*YOUR ASSIGNMENT:* Return copies of the lines below that mention "plate".

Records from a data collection
- - - - -
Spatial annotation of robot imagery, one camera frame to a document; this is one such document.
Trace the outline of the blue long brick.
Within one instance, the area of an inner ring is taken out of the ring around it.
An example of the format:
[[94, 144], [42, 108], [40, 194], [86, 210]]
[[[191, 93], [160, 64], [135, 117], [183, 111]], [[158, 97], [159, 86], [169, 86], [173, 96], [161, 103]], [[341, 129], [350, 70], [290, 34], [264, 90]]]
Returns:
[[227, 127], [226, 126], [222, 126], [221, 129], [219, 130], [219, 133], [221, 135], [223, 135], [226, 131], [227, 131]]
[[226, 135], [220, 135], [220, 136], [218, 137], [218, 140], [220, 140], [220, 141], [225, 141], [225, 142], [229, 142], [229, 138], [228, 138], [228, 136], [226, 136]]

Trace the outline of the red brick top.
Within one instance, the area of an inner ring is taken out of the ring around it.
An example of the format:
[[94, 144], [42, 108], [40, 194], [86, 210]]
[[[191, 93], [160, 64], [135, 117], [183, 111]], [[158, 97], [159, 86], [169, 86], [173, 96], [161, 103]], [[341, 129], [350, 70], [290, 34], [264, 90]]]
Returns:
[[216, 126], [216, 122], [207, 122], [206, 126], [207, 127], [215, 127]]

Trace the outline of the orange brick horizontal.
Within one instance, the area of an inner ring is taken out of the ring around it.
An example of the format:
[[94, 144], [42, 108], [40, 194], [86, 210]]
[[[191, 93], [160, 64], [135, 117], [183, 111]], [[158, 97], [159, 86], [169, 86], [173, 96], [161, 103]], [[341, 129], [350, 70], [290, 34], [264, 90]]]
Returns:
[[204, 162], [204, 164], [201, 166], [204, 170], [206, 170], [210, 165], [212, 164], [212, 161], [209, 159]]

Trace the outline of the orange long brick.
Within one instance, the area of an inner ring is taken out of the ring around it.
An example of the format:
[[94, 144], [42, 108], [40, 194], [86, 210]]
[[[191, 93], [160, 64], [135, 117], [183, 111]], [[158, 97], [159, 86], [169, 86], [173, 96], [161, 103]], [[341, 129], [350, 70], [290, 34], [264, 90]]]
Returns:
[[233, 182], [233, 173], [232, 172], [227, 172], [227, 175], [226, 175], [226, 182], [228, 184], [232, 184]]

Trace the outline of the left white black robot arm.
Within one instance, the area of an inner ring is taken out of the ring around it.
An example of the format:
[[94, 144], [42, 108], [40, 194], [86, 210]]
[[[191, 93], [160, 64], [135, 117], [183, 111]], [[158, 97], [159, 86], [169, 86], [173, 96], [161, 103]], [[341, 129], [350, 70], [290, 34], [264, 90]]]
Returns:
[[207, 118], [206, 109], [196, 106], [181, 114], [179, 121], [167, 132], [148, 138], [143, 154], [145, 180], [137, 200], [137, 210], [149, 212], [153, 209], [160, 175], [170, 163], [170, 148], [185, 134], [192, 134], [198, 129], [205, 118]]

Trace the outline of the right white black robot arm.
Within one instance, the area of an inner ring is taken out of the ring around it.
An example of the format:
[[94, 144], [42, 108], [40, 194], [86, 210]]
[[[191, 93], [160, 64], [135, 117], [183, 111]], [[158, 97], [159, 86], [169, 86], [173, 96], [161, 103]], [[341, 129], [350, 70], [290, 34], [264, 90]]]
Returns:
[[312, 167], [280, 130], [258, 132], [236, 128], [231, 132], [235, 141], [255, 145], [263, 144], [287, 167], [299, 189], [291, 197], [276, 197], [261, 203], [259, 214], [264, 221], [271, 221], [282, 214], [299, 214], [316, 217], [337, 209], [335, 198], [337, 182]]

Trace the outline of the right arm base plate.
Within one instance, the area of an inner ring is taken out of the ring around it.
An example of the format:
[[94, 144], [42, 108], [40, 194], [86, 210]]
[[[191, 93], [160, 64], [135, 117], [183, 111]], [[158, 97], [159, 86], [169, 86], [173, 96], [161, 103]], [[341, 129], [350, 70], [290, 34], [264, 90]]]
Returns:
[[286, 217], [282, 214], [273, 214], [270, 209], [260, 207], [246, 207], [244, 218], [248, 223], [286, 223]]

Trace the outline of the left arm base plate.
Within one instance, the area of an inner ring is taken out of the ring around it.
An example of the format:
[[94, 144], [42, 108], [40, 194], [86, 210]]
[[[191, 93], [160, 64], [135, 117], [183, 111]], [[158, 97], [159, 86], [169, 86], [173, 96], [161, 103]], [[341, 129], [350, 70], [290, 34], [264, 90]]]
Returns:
- - - - -
*SOLVED EXERCISE:*
Trace the outline of the right arm base plate.
Trace the outline of the left arm base plate.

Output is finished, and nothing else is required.